▶
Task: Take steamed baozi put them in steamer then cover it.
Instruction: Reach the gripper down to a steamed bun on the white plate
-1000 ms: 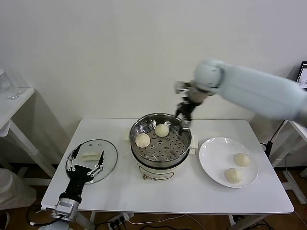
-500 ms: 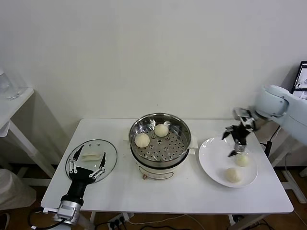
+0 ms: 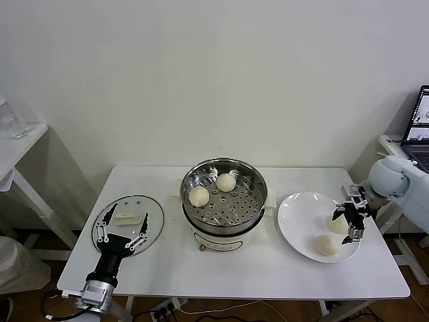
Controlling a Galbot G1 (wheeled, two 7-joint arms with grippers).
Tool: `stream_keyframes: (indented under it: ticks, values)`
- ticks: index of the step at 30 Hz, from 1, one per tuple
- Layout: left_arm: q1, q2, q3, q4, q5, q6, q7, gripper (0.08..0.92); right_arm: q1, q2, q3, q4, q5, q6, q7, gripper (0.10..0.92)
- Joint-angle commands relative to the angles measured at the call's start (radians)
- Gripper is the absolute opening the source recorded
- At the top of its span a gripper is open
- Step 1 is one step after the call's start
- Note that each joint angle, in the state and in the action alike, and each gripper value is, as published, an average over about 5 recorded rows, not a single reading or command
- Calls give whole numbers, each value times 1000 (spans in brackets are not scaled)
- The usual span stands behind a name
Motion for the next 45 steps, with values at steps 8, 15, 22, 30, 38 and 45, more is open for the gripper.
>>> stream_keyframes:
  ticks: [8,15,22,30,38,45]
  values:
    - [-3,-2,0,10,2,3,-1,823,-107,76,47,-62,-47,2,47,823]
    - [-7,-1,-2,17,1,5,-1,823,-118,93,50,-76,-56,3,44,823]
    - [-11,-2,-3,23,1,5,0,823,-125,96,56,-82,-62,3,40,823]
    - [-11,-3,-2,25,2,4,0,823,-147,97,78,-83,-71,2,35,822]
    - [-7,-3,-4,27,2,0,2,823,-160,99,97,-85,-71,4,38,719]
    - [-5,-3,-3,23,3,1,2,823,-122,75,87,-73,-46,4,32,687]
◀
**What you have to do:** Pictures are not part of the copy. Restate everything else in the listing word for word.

**Solved problem:**
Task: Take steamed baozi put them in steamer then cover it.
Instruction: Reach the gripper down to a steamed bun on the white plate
-1000 ms: 
-500 ms: 
+0 ms: 
Controlling a Galbot G1 (wheeled, two 7-joint arms with grippers).
Tool: `stream_keyframes: (indented under it: ticks, values)`
- ticks: index of the step at 30 Hz, from 1, one per tuple
- Layout: left_arm: q1, q2, q3, q4, q5, q6, q7, gripper (0.08..0.92); right_arm: q1, q2, q3, q4, q5, q6, q7, gripper (0.10..0.92)
- Joint-angle commands relative to the angles measured at the call's start (radians)
- Gripper is the absolute opening the source recorded
- At the top of its span a gripper is open
- Step 1 is one step after the call's start
- Note that each joint angle, in the state and in the action alike, and each gripper value is, as published, an average over about 5 recorded rows, not a single reading or command
- Calls give whole numbers, each value times 1000 (spans in brackets are not scaled)
- The usual span stands behind a name
Motion for the next 45 steps, with values at steps 8, 15, 22, 30, 38 and 45, more is open for the gripper.
>>> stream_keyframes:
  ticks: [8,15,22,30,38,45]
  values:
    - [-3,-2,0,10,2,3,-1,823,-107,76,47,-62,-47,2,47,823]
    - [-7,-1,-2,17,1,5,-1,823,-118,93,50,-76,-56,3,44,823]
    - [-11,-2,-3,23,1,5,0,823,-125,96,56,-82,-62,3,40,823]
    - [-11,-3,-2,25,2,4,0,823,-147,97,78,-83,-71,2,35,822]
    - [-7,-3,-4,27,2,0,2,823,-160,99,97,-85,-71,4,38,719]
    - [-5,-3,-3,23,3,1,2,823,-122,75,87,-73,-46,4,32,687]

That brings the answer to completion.